### Goal of the exercise:
Each line of the material must be repeated precisely, with the pictures left out.

*** Dataset extract Section Begins ***

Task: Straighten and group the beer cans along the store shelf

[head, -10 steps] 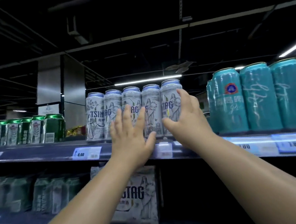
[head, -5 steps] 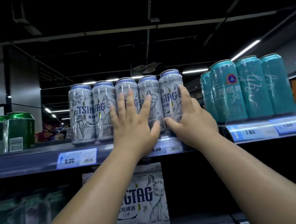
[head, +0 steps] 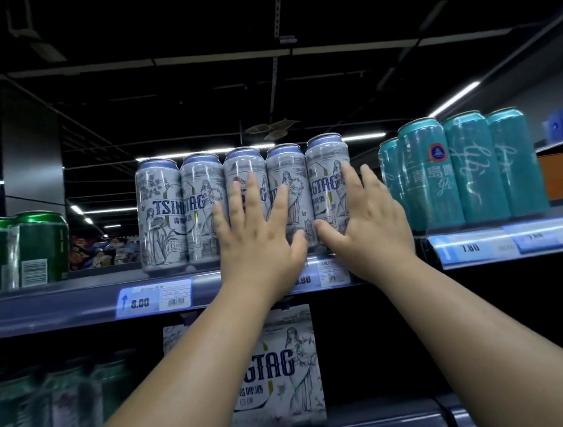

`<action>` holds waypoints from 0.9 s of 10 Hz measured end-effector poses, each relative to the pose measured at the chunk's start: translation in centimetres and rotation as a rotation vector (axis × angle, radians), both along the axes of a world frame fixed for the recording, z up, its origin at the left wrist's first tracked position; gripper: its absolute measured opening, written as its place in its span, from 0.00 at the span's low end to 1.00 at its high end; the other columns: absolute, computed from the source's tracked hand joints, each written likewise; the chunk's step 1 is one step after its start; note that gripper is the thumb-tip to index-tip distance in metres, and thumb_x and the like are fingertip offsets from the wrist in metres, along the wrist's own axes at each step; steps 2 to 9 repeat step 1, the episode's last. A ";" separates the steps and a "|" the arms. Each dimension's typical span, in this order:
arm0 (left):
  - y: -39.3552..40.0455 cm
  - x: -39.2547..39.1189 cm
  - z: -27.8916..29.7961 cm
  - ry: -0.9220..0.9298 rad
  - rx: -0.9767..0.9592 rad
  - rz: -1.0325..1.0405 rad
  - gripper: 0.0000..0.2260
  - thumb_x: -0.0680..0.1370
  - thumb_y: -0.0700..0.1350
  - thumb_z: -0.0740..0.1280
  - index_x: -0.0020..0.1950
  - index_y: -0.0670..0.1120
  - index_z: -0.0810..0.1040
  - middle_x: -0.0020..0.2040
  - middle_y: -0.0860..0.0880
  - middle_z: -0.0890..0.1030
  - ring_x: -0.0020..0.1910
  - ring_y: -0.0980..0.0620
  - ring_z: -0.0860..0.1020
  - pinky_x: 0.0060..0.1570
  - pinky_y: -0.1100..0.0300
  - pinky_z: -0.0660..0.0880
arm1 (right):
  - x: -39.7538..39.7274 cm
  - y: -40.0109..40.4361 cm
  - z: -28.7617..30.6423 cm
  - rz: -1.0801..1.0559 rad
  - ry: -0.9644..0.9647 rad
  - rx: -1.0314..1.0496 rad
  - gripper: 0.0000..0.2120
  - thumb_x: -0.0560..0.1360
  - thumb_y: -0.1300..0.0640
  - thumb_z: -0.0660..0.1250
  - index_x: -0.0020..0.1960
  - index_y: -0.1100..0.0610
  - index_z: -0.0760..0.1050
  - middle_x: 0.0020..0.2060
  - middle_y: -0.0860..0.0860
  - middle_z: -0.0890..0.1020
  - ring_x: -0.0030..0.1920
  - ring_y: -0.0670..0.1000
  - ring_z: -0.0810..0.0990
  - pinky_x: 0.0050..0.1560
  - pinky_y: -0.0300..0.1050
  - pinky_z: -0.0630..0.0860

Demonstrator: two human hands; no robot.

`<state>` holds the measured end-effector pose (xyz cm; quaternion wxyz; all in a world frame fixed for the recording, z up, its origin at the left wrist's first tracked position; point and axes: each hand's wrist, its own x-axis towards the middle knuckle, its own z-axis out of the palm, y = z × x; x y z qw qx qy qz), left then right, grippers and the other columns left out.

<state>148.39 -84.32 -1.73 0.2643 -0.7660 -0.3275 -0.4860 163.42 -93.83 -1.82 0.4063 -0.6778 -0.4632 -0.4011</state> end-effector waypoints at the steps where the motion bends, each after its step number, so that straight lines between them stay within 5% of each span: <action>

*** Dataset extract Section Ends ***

### Task result:
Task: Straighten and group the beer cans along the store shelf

[head, -10 steps] 
[head, -5 steps] 
[head, +0 steps] 

`<action>` holds waypoints from 0.9 s of 10 Hz measured end-effector poses, each relative to the pose measured at the chunk's start: translation in centimetres and rotation as a rotation vector (axis × angle, radians), both along the axes of a world frame fixed for the recording, z up, its origin at the left wrist's first tracked position; gripper: its absolute measured opening, written as its place in its span, from 0.00 at the span's low end to 1.00 at its high end; the other columns: absolute, computed from the source's tracked hand joints, each written likewise; the chunk's step 1 is one step after its start; note that gripper is the thumb-tip to index-tip distance in metres, and thumb_x and the like are fingertip offsets from the wrist in metres, along the wrist's own axes at each step; steps 2 to 9 repeat step 1, the episode's last. A ";" separates the steps and a "|" the arms. Each dimension's typical span, in this order:
arm0 (left):
  - y: -39.3552..40.0455 cm
  - x: -39.2547..39.1189 cm
  - z: -27.8916..29.7961 cm
  - ry: -0.9220..0.9298 rad
  - rx: -0.9767..0.9592 rad
  - rz: -1.0325..1.0405 rad
  - gripper: 0.0000..0.2260
  - thumb_x: -0.0680..0.1370
  - thumb_y: -0.0700..0.1350
  - thumb_z: -0.0740..0.1280
  - index_x: -0.0020..0.1950
  - index_y: -0.0670..0.1120
  - index_z: -0.0810..0.1040
  - middle_x: -0.0020..0.2040
  - middle_y: -0.0860..0.0880
  - middle_z: -0.0890..0.1030
  - ring_x: -0.0020..0.1910
  - ring_y: -0.0980..0.0620
  - ring_z: -0.0860..0.1020
  - pinky_x: 0.0060..0.1570
  - pinky_y: -0.1100..0.0300
  - pinky_z: -0.0660..0.0880
arm1 (right):
  - x: -39.7538..39.7274 cm
  - y: -40.0109..40.4361 cm
  - z: -28.7617..30.6423 cm
  - rz: -1.0801..1.0559 rad
  - ry: -0.9644..0.9647 rad
  - rx: -1.0314..1.0496 rad
  - gripper: 0.0000..0.2120
  - thumb_x: -0.0560..0.1360
  - thumb_y: -0.1300..0.0640
  - thumb_z: -0.0660..0.1250
  - index_x: -0.0020..0.1960
  - index_y: -0.1100..0.0610
  - index_z: -0.0760..0.1050
  - middle_x: 0.0020..0.2060
  - middle_y: -0.0860..0.0860
  - middle_z: -0.0890..0.1020
  - ring_x: -0.0030..0.1920
  - ring_y: -0.0670..0.1000
  - ring_z: -0.0810..0.0990
  - pinky_x: 0.0050..0.1560
  - pinky_y: -0.0300..0.1050
  - pinky_z: -0.0630..0.0860

Demonstrator: two human hands; no robot.

`<state>` holds the measured end-effector pose (xyz cm; quaternion wxyz; all in a world frame fixed for the recording, z up, its origin at the left wrist's first tracked position; point and axes: each hand's wrist, its own x-axis towards the middle knuckle, its own z-axis out of the palm, y = z × x; x y z qw qx qy qz), left then right, grippers and the other columns left out.

<state>148.39 -84.32 -1.73 0.2643 -0.7660 -0.3275 -0.4860 163.42 -93.83 -1.82 0.4063 -0.6778 -0.4632 -0.4011</state> end-effector waypoints at the steps where the motion bends, each after its step number, so that straight lines between them stay within 5% of each span: <action>

This exercise has nothing further to it.